About the Web Science Conference

Web Science is an interdisciplinary field dedicated to understanding the complex and multiple impacts of the Web on society and vice versa. The discipline is well situated to address pressing issues of our time by incorporating various scientific approaches. We welcome quantitative, qualitative and mixed methods research, including techniques from the social sciences and computer science. In addition, we are interested in work exploring Web-based data collection and research ethics. We also encourage studies that combine analyses of Web data and other types of data (e.g., from surveys or interviews) to help better understand user behavior online and offline.

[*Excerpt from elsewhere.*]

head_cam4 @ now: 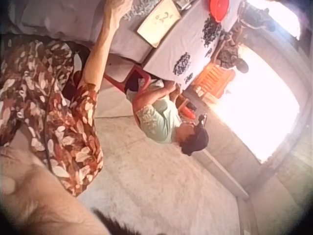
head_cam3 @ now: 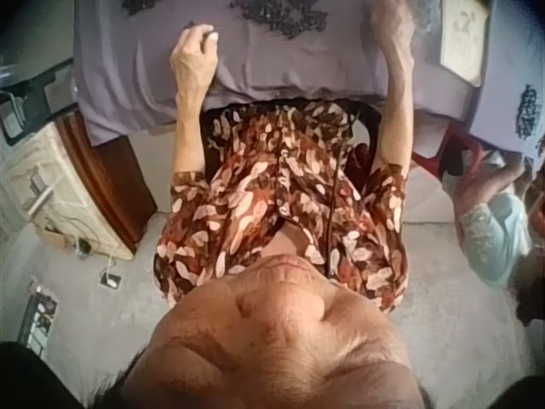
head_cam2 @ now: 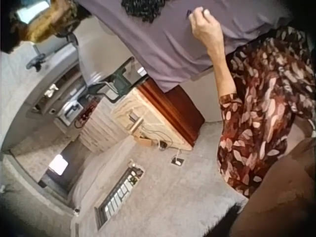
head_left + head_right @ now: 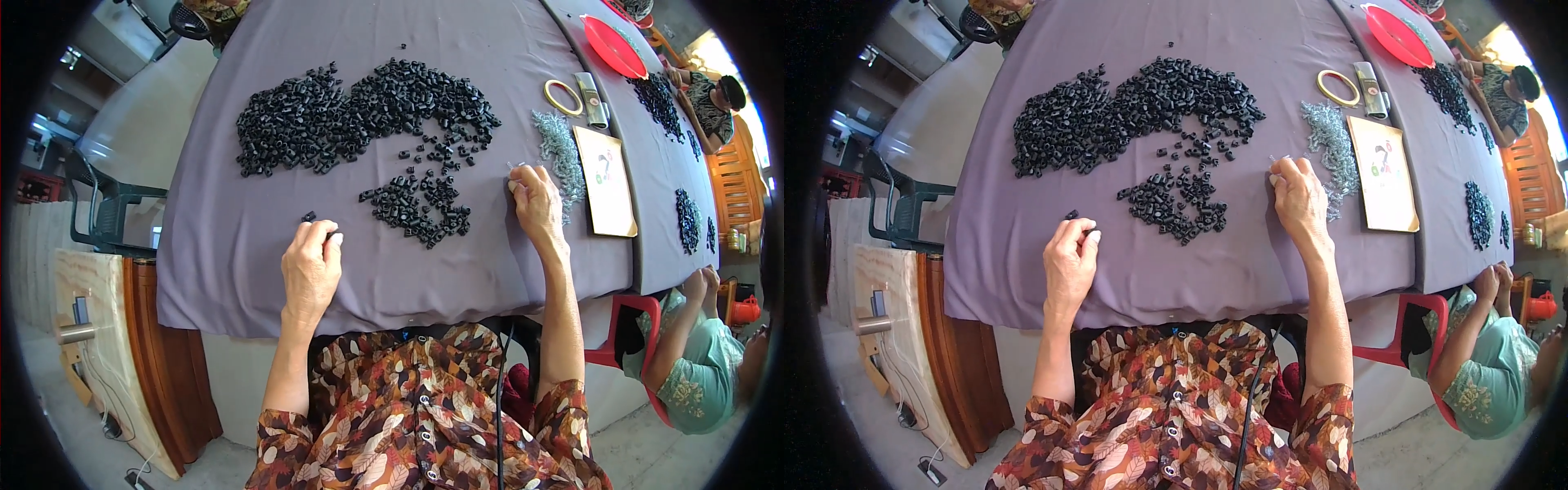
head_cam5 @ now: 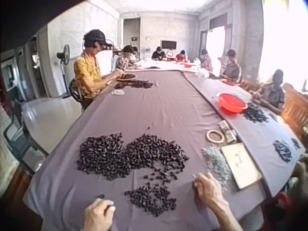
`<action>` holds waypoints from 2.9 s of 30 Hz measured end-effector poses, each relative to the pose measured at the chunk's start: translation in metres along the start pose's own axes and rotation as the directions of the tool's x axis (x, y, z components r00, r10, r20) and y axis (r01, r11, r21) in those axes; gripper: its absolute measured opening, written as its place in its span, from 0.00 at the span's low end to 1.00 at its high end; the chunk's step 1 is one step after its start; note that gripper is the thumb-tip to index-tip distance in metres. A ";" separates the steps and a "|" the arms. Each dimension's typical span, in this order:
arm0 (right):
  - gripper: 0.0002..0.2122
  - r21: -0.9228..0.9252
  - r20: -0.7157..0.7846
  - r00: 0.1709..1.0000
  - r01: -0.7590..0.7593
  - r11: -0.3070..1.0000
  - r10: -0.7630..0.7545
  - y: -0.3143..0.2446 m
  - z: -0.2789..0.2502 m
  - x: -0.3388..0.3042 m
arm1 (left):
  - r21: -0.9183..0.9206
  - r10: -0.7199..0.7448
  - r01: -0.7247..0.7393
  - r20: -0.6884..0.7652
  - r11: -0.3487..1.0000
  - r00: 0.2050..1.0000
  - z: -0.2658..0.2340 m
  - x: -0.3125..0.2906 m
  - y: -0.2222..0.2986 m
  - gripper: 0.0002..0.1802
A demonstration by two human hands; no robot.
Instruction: The person assembles plastic cord locks by picking up outer housings and internal pieces from piles on the table, inserting the components together by hand, and placing the assembled stoppers onto the table.
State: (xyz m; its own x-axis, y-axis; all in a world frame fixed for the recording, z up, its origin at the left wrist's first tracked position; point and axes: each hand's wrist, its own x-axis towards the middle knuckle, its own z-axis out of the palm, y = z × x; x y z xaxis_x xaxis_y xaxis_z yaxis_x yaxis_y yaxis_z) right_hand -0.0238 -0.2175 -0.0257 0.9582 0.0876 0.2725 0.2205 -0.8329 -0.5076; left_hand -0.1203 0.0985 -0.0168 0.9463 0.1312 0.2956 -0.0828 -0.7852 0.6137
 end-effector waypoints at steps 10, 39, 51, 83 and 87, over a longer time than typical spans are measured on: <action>0.03 0.057 0.029 0.999 0.039 0.998 -0.041 -0.005 -0.003 -0.007 | 0.013 0.005 -0.003 -0.123 1.000 0.992 0.003 -0.003 0.013 0.09; 0.05 0.044 -0.114 0.986 0.126 0.991 -0.121 -0.023 0.009 -0.048 | 0.131 0.387 -0.469 0.399 0.873 0.832 0.105 0.058 0.116 0.03; 0.07 0.120 -0.163 0.973 0.186 0.975 -0.166 -0.022 0.006 -0.048 | 0.088 0.407 -0.465 0.360 0.881 0.840 0.110 0.048 0.114 0.08; 0.09 0.515 0.011 0.972 0.197 0.834 -0.236 -0.057 -0.009 -0.059 | -0.704 0.062 0.147 0.263 0.695 0.963 0.082 -0.003 0.089 0.07; 0.08 0.539 0.159 0.948 0.152 0.829 -0.276 -0.062 -0.016 -0.060 | -0.727 0.084 0.212 0.348 0.653 0.934 0.076 -0.017 0.080 0.07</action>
State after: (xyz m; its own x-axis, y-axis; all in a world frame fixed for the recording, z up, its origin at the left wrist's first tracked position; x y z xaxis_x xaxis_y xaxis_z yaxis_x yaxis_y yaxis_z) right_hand -0.0980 -0.1802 0.0025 0.8762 0.3998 0.2690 0.4263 -0.3827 -0.8196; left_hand -0.1191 -0.0127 -0.0279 0.9854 -0.1538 0.0727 -0.0805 -0.0454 0.9957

2025 Emphasis: Maintaining a human-centric web in the era of Generative AI 

Web-based experiences are more deeply integrated into human experiences than ever before in history. However, the rapid deployment of artificial intelligence (including large language models) has drastically shifted the interactions between humans in the digital environment. The Web has never been more productive, but the integrity of human connection has been compromised. Trust and community have been eroded during this current era of the Web and researching alternative aspects of life on the Web is as essential as ever. Bots, deepfakes, and sophisticated cyberattacks are proliferating rapidly while people increasingly navigate the Web for news, social interaction, and learning. This year’s conference especially encourages contributions investigating how humans are reconfiguring their Web-based engagements in the presence of artificial intelligence. Additionally, we welcome papers on a wide range of topics at the heart of Web Science.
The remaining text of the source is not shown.